REQUIREMENT:
Copy the lines exactly. Begin at the first line of the data and stop after the line with "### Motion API".

(Beginning of STORED DATA)

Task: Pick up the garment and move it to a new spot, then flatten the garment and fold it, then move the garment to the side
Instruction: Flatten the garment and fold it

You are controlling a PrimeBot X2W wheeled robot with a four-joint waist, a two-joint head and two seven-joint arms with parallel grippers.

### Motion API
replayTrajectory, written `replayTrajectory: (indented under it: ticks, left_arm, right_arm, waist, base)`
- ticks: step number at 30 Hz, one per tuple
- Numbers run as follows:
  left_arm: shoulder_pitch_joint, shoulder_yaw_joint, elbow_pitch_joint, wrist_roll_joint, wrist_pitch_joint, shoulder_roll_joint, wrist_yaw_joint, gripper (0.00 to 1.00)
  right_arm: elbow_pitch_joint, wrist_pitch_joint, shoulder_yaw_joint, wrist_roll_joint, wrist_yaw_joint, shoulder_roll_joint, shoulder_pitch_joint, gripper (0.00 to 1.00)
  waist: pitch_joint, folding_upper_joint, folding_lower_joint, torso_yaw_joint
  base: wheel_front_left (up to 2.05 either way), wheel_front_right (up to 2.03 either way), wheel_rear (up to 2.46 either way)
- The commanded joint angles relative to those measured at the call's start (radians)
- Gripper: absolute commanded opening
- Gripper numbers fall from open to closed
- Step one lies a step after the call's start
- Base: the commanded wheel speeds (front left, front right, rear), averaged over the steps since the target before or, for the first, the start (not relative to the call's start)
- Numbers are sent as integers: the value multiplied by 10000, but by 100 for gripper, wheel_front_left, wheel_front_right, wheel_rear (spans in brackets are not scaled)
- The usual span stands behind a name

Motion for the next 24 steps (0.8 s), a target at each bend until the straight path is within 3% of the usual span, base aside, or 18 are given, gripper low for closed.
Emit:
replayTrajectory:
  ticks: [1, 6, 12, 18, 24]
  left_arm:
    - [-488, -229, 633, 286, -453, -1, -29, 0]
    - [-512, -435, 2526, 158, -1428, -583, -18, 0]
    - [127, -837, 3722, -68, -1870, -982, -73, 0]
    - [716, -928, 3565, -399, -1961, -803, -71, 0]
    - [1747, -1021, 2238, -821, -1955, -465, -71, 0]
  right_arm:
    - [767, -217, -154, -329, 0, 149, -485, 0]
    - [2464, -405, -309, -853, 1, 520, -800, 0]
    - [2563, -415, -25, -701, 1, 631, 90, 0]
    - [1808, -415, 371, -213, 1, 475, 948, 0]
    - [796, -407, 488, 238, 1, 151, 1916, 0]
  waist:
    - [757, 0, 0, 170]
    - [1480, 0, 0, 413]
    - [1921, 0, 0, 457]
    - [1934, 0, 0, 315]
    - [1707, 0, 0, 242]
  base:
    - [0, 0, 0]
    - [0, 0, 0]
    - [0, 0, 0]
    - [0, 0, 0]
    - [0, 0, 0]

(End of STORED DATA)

WORKED SOLUTION:
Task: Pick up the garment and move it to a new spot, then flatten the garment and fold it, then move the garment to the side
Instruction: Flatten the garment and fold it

You are controlling a PrimeBot X2W wheeled robot with a four-joint waist, a two-joint head and two seven-joint arms with parallel grippers.

### Motion API

Nothing else is part of this exercise.